Could you transcribe every record below exactly as it stands?

• **PROVIDED MATERIAL**
━━━━━━━━━━

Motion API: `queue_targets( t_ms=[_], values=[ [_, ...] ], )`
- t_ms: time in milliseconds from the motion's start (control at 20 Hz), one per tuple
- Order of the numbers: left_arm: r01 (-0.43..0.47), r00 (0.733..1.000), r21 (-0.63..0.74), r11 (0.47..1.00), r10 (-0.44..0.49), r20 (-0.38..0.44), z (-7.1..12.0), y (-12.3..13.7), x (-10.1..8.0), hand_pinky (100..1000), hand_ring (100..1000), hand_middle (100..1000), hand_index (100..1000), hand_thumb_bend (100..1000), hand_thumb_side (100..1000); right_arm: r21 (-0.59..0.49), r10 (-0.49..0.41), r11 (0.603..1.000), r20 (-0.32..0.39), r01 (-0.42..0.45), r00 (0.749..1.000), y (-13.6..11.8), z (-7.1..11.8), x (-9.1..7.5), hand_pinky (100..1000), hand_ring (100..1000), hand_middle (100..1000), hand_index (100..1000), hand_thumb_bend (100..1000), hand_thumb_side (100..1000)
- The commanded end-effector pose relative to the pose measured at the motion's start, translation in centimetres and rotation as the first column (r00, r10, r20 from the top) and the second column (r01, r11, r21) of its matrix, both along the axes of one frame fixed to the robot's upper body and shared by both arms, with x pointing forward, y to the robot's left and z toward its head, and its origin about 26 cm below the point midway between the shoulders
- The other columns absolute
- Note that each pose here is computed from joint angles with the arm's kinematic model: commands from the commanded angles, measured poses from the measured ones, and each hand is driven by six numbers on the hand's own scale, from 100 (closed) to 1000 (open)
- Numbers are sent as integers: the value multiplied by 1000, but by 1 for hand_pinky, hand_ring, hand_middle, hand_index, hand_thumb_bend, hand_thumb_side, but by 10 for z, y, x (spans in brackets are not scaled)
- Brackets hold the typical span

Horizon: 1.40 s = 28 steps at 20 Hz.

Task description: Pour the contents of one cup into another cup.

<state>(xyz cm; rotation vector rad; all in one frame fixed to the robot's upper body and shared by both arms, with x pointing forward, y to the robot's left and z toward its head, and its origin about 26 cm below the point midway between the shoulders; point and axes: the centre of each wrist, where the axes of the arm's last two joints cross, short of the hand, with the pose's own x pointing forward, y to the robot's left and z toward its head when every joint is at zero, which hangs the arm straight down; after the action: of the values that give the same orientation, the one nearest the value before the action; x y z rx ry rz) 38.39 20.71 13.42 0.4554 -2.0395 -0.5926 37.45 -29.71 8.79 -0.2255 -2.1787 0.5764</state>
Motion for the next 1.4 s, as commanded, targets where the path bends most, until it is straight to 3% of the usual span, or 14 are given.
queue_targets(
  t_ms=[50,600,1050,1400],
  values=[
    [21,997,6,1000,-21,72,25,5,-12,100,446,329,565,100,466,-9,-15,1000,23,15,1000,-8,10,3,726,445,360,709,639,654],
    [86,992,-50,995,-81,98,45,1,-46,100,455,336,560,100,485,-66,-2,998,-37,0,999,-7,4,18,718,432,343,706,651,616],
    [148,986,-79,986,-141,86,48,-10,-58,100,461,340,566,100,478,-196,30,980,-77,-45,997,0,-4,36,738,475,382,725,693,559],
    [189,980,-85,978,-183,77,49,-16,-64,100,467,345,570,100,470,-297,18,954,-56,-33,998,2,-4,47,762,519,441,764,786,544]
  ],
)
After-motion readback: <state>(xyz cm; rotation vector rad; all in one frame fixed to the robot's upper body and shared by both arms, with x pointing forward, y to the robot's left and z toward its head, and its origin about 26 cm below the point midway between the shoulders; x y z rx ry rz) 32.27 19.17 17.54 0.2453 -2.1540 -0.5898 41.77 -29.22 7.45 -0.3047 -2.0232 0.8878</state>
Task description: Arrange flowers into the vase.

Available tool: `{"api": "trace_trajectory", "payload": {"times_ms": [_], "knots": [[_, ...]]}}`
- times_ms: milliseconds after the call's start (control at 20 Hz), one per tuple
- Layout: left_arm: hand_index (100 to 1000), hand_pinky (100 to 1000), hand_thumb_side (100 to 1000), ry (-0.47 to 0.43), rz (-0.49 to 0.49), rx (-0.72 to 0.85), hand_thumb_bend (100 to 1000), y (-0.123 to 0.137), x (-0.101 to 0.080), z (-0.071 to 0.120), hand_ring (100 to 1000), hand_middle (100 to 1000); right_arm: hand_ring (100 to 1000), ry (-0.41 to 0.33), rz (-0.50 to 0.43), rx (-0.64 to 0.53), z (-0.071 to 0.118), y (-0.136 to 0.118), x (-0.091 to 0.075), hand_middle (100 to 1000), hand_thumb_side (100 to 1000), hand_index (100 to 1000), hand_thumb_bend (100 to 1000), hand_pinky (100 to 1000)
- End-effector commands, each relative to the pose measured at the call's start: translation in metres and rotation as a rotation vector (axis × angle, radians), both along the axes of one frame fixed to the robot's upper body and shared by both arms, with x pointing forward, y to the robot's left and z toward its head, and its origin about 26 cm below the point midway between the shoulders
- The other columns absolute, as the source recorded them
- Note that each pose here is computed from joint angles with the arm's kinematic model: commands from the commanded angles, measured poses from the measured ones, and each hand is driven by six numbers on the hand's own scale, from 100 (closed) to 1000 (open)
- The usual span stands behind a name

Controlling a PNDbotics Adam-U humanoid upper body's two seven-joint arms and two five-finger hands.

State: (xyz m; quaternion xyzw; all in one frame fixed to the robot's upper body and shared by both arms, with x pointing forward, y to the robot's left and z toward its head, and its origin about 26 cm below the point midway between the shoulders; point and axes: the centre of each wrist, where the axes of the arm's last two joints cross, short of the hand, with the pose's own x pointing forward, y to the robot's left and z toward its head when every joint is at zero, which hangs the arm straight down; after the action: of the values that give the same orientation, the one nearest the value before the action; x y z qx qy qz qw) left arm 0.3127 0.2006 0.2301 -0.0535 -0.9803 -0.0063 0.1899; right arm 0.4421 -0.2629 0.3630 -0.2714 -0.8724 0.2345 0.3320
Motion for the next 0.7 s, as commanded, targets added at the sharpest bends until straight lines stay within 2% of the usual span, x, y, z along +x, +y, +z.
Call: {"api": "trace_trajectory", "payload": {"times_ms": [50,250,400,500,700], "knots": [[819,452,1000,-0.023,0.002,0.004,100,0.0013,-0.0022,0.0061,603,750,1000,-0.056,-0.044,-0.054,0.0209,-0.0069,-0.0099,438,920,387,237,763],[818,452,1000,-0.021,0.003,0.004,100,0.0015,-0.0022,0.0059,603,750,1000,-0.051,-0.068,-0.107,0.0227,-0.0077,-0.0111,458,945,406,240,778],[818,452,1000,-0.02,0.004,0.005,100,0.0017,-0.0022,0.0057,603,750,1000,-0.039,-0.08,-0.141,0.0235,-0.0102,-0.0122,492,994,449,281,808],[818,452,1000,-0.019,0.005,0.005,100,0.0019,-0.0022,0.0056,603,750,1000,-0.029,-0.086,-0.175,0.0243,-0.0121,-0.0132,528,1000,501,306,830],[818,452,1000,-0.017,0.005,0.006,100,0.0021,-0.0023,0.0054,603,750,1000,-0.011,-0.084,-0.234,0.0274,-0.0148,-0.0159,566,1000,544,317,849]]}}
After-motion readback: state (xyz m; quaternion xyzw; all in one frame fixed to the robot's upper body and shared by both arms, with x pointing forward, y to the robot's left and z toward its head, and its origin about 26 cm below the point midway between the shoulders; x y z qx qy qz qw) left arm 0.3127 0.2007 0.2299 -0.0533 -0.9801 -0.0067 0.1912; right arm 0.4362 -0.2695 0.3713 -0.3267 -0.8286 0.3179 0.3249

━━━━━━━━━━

• **WRITTEN RESPONSE**
Motion API: `queue_targets( t_ms=[_], values=[ [_, ...] ], )`
- t_ms: time in milliseconds from the motion's start (control at 20 Hz), one per tuple
- Order of the numbers: left_arm: r01 (-0.43..0.47), r00 (0.733..1.000), r21 (-0.63..0.74), r11 (0.47..1.00), r10 (-0.44..0.49), r20 (-0.38..0.44), z (-7.1..12.0), y (-12.3..13.7), x (-10.1..8.0), hand_pinky (100..1000), hand_ring (100..1000), hand_middle (100..1000), hand_index (100..1000), hand_thumb_bend (100..1000), hand_thumb_side (100..1000); right_arm: r21 (-0.59..0.49), r10 (-0.49..0.41), r11 (0.603..1.000), r20 (-0.32..0.39), r01 (-0.42..0.45), r00 (0.749..1.000), y (-13.6..11.8), z (-7.1..11.8), x (-9.1..7.5), hand_pinky (100..1000), hand_ring (100..1000), hand_middle (100..1000), hand_index (100..1000), hand_thumb_bend (100..1000), hand_thumb_side (100..1000)
- The commanded end-effector pose relative to the pose measured at the motion's start, translation in centimetres and rotation as the first column (r00, r10, r20 from the top) and the second column (r01, r11, r21) of its matrix, both along the axes of one frame fixed to the robot's upper body and shared by both arms, with x pointing forward, y to the robot's left and z toward its head, and its origin about 26 cm below the point midway between the shoulders
- The other columns absolute
- Note that each pose here is computed from joint angles with the arm's kinematic model: commands from the commanded angles, measured poses from the measured ones, and each hand is driven by six numbers on the hand's own scale, from 100 (closed) to 1000 (open)
- Numbers are sent as integers: the value multiplied by 1000, but by 1 for hand_pinky, hand_ring, hand_middle, hand_index, hand_thumb_bend, hand_thumb_side, but by 10 for z, y, x (spans in brackets are not scaled)
- Brackets hold the typical span

Horizon: 1.40 s = 28 steps at 20 Hz.

Task description: Pour the contents of one cup into another cup.

<state>(xyz cm; rotation vector rad; all in one frame fixed to the robot's upper body and shared by both arms, with x pointing forward, y to the robot's left and z toward its head, and its origin about 26 cm below the point midway between the shoulders; point and axes: the centre of each wrist, where the axes of the arm's last two joints cross, short of the hand, with the pose's own x pointing forward, y to the robot's left and z toward its head when every joint is at zero, which hangs the arm straight down; after the action: of the values that give the same orientation, the one nearest the value before the action; x y z rx ry rz) 38.39 20.71 13.42 0.4554 -2.0395 -0.5926 37.45 -29.71 8.79 -0.2255 -2.1787 0.5764</state>
Motion for the next 1.4 s, as commanded, targets where the path bends most, until it is straight to 3% of the usual span, or 14 are given.
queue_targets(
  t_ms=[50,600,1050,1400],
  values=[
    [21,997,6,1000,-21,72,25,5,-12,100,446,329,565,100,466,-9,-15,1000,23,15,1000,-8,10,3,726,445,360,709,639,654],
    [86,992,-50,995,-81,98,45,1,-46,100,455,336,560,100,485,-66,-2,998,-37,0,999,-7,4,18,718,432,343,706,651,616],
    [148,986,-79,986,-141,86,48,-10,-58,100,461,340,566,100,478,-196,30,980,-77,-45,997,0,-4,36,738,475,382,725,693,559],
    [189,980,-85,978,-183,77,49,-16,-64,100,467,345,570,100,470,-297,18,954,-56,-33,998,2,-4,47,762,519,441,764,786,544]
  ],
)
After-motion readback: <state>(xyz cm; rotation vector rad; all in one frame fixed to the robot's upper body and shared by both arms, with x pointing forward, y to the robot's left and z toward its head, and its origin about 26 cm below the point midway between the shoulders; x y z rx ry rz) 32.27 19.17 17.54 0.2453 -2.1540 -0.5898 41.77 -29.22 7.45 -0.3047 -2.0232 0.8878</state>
Task description: Arrange flowers into the vase.

Available tool: `{"api": "trace_trajectory", "payload": {"times_ms": [_], "knots": [[_, ...]]}}`
- times_ms: milliseconds after the call's start (control at 20 Hz), one per tuple
- Layout: left_arm: hand_index (100 to 1000), hand_pinky (100 to 1000), hand_thumb_side (100 to 1000), ry (-0.47 to 0.43), rz (-0.49 to 0.49), rx (-0.72 to 0.85), hand_thumb_bend (100 to 1000), y (-0.123 to 0.137), x (-0.101 to 0.080), z (-0.071 to 0.120), hand_ring (100 to 1000), hand_middle (100 to 1000); right_arm: hand_ring (100 to 1000), ry (-0.41 to 0.33), rz (-0.50 to 0.43), rx (-0.64 to 0.53), z (-0.071 to 0.118), y (-0.136 to 0.118), x (-0.091 to 0.075), hand_middle (100 to 1000), hand_thumb_side (100 to 1000), hand_index (100 to 1000), hand_thumb_bend (100 to 1000), hand_pinky (100 to 1000)
- End-effector commands, each relative to the pose measured at the call's start: translation in metres and rotation as a rotation vector (axis × angle, radians), both along the axes of one frame fixed to the robot's upper body and shared by both arms, with x pointing forward, y to the robot's left and z toward its head, and its origin about 26 cm below the point midway between the shoulders
- The other columns absolute, as the source recorded them
- Note that each pose here is computed from joint angles with the arm's kinematic model: commands from the commanded angles, measured poses from the measured ones, and each hand is driven by six numbers on the hand's own scale, from 100 (closed) to 1000 (open)
- The usual span stands behind a name

Controlling a PNDbotics Adam-U humanoid upper body's two seven-joint arms and two five-finger hands.

State: (xyz m; quaternion xyzw; all in one frame fixed to the robot's upper body and shared by both arms, with x pointing forward, y to the robot's left and z toward its head, and its origin about 26 cm below the point midway between the shoulders; point and axes: the centre of each wrist, where the axes of the arm's last two joints cross, short of the hand, with the pose's own x pointing forward, y to the robot's left and z toward its head when every joint is at zero, which hangs the arm straight down; after the action: of the values that give the same orientation, the one nearest the value before the action; x y z qx qy qz qw) left arm 0.3127 0.2006 0.2301 -0.0535 -0.9803 -0.0063 0.1899; right arm 0.4421 -0.2629 0.3630 -0.2714 -0.8724 0.2345 0.3320
Motion for the next 0.7 s, as commanded, targets added at the sharpest bends until straight lines stay within 2% of the usual span, x, y, z along +x, +y, +z.
Call: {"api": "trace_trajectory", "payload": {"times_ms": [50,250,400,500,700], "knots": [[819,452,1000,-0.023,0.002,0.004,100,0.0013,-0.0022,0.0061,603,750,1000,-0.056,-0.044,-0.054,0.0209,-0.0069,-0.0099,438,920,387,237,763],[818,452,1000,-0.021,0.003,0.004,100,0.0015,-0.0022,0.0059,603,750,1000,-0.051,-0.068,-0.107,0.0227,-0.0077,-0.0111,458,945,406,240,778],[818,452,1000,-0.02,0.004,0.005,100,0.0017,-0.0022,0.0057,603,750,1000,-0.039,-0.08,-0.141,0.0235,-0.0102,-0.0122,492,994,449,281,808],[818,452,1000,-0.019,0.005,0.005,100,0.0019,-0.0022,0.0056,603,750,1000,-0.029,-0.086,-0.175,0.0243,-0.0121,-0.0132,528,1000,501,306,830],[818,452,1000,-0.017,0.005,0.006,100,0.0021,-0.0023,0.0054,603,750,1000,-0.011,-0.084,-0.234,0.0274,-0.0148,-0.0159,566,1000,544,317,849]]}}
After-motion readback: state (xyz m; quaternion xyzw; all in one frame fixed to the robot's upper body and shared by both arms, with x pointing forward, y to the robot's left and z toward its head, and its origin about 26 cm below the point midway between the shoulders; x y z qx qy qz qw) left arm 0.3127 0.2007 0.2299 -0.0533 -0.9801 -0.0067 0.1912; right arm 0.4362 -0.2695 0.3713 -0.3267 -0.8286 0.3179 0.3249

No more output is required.